El estreñimiento funcional es un trastorno con un impacto negativo en la calidad de vida de los pacientes y afecta principalmente a adultos mayores y al género femenino. En nuestro país se estima que hay alrededor de 20 millones de mexicanos afectados.

El uso de laxantes químicos y naturales es un hábito común al menos en el 50% de los pacientes sin supervisión médica. Esto sugiere un riesgo para el sistema digestivo al acostumbrarlo a la utilización de estos productos para estimular su funcionamiento.

De acuerdo con el doctor Francisco Javier Murillo, inmunólogo clínico, padecer constipación intestinal se debe a que su aparato digestivo se habitúa al uso de laxantes para estimular la defecación y así comienza un círculo vicioso.

Estreñimiento funcional

Los pacientes con estreñimiento funcional que dejan de responder a las medidas iniciales higiénico-dietéticas son candidatos a la utilización de fármacos como el Docusato de sodio (Modaton Neo de Laboratorios Amstrong) un laxante emoliente que disminuye la tensión superficial entre el agua y los lípidos. Hace que el bolo fecal se ablande, aumenta su volumen, estimulando el peristaltismo y desplazamiento de las heces blandas, facilitando la excreción, indicó el doctor Murillo.

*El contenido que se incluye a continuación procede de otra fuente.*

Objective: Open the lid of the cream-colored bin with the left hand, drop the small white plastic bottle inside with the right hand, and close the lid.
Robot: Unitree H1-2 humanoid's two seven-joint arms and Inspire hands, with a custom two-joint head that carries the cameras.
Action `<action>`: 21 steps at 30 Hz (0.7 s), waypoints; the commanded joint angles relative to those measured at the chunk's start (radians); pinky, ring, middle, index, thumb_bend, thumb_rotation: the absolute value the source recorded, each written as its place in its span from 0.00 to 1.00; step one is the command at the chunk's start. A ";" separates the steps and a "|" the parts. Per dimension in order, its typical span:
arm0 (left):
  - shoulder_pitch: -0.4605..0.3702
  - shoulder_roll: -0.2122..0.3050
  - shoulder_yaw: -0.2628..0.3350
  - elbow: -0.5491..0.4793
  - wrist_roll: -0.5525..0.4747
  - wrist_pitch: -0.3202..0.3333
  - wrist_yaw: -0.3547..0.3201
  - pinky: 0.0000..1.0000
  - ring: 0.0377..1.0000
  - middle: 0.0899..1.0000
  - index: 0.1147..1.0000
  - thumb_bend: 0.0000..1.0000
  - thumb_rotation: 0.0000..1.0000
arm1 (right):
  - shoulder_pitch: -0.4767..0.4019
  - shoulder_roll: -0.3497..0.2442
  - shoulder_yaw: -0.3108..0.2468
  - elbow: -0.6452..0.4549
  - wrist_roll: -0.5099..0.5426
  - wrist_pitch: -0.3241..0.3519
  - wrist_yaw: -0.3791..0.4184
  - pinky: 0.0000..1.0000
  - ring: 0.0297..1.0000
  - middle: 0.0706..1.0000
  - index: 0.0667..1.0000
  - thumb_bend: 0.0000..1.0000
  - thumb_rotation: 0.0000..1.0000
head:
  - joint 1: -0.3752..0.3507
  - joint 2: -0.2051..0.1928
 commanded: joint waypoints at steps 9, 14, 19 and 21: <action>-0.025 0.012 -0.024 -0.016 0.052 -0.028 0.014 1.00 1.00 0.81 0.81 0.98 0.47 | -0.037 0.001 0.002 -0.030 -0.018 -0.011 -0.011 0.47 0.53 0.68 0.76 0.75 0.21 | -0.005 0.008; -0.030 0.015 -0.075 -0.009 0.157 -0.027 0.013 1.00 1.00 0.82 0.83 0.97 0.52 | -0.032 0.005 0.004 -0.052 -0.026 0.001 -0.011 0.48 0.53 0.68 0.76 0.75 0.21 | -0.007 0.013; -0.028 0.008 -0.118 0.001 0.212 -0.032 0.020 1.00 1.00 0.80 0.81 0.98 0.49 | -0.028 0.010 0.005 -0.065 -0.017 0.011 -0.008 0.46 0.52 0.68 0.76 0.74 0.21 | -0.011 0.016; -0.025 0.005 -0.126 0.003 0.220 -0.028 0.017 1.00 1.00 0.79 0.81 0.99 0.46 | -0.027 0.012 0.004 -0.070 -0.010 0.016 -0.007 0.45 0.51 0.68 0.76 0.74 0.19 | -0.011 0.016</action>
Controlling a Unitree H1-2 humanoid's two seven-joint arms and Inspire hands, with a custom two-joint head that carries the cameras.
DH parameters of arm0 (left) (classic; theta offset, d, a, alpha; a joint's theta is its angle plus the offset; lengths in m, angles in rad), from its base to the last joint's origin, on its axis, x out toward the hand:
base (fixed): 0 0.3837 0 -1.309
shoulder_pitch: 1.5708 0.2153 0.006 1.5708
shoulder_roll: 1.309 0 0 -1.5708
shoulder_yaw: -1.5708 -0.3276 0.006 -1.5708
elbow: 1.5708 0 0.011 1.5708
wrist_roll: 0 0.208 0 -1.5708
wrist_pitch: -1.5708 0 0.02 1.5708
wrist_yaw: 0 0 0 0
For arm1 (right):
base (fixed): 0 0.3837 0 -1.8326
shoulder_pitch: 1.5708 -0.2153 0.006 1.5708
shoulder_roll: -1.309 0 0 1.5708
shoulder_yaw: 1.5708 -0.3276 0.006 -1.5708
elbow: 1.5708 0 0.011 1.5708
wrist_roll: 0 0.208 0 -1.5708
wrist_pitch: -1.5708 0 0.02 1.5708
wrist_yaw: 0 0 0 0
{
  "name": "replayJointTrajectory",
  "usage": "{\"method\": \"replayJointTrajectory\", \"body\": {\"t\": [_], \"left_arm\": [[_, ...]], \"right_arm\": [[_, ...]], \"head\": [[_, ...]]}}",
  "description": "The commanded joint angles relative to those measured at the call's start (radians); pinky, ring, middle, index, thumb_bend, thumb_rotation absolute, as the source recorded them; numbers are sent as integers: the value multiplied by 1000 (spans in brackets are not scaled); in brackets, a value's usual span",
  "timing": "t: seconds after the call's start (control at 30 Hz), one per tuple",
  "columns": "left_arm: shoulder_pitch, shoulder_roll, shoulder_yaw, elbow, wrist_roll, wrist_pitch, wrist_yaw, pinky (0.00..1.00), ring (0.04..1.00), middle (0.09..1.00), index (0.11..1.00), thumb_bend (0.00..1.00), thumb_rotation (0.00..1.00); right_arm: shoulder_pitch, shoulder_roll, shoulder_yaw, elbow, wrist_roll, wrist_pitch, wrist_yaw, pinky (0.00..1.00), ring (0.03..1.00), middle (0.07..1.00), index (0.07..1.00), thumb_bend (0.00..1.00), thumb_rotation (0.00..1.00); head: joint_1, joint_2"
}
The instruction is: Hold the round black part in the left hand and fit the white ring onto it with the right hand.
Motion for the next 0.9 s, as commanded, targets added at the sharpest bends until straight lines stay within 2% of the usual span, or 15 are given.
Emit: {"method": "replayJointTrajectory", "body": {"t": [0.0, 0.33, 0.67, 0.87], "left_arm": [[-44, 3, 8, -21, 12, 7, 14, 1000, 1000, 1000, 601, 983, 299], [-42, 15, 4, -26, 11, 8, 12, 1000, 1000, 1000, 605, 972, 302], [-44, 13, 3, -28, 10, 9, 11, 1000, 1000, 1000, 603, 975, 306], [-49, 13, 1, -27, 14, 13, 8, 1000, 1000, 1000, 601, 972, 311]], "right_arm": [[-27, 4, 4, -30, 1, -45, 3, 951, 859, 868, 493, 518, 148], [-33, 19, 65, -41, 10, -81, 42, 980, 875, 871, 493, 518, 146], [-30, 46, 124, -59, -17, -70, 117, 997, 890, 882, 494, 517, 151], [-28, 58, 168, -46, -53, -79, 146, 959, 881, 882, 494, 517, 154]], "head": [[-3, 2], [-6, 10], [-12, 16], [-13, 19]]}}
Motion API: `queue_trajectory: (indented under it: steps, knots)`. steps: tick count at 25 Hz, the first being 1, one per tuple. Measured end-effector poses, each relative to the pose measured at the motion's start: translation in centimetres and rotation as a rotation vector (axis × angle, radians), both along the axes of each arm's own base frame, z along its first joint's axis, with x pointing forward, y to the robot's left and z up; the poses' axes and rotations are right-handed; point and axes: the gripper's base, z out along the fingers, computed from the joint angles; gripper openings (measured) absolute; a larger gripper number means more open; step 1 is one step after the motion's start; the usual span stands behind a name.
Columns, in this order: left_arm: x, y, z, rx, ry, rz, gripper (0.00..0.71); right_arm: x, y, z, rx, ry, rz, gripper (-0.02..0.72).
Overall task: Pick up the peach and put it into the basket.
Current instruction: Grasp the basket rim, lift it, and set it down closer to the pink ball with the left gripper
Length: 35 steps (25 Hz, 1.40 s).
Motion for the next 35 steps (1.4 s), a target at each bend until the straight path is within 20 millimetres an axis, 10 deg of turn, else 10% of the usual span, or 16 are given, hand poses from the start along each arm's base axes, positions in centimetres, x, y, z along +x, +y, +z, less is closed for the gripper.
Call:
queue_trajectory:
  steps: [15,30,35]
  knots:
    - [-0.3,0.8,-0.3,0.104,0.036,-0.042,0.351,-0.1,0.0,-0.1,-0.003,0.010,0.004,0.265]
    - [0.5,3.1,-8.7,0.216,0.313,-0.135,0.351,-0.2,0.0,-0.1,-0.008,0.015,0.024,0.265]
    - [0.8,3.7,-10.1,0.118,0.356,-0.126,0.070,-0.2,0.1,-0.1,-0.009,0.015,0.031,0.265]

La pandemia ha acentuado factores modificables que causan o pueden desencadenar este trastorno del sistema digestivo, como son el bajo consumo de líquidos, fibra y poca o nula actividad física y factores emocionales y sociales, puntualizó el especialista. Otros factores identificados son el envejecimiento, ser mujer, asociación con medicamentos o alteraciones funcionales del sistema digestivo.

Alimentación baja en fibras y el sedentarismo

Entre las principales características del estreñimiento se pueden observar el esfuerzo excesivo al evacuar, la sensación de evacuación incompleta, la ausencia de evacuación y frecuentemente se asocia a distensión del abdomen, acumulación de gases (meteorismo) e incluso a mal aliento y lengua blanquecina (lengua saburral).

La nutrióloga clínica Iris Portillo asegura que la alimentación baja en fibras naturales como frutas y verduras y el sedentarismo, falta de actividad física y una dieta rica en productos ultraprocesados, con alto contenido en azúcares, grasas saturadas y harinas refinadas, tienen mayores factores de riesgo para sufrir de problemas intestinales.

El estreñimiento funcional afecta el desempeño social y laboral de los pacientes

Uno de los aspectos que más afecta a los sujetos que padecen estreñimiento funcional es la calidad de vida en todas sus dimensiones cuando se compara con sujetos sanos. Se ha demostrado, por entrevista directa a los pacientes con EF,  que hasta el 80% refieren que esta condición afecta su estado de salud en general, en el 55% afecta su dieta, en el 41% interfiere con el apetito, el 35% reporta alteraciones del sueño y hasta el 32% ve afectado su desempeño laboral.

Recomendaciones con mayor evidencia clínica:

  • Incluir verduras y frutas, de preferencia crudas y de temporada, en nuestra alimentación diaria y que sea de manera gradual. Esto nos ayudará a tratar y prevenir problemas de estreñimiento, ya que son ricas en fibra dietética, vitamina y minerales.
  • Incluir cereales integrales como salvado de trigo, pasta, arroz, como también semillas de linaza, chía. Recuerda que para que la fibra realice su función en intestino grueso requiere de hidratación (agua simple)
  • Consumir carnes magras, leche y quesos bajos en grasa, leguminosas, mejorará nuestra digestión.
  • Disminuir el consumo de sal y azúcares simples agregados.
  • Disminuir el consumo de grasas saturadas y trans (presentes en productos ultraprocesados como refrescos, hamburguesas comerciales, pastelitos empaquetados, embutidos, etc.).
  • Tener una hidratación adecuada, principalmente de agua simple de 1.5- 3 litros depende de nuestra actividad física. El consumo de líquidos que sea de preferencia agua simple, caldos, aguas de frutas o verduras e infusiones. No refrescos gaseosos, jugos, incluyendo los naturales y envasados.
  • Realizar una actividad física de manera frecuente 3-4 veces a la semana, desde caminatas, subir escaleras hasta practicar algún deporte. Favorece los movimientos intestinales y con ello mejora la defecación.
  • Hacer caso al llamado de deseo de defecación.
  • Realizar rutina de defección de preferencia por las mañanas o después de consumo de alimento, aprovechando el inicio de movimiento del sistema digestivo. Podemos ayudar con postura facilitadora.
  • Disminuir el consumo de alcohol y tabaco.
  • Una alimentación saludable es importante parael  buen funcionamiento de nuestro cuerpo. Recomendación de la OMS.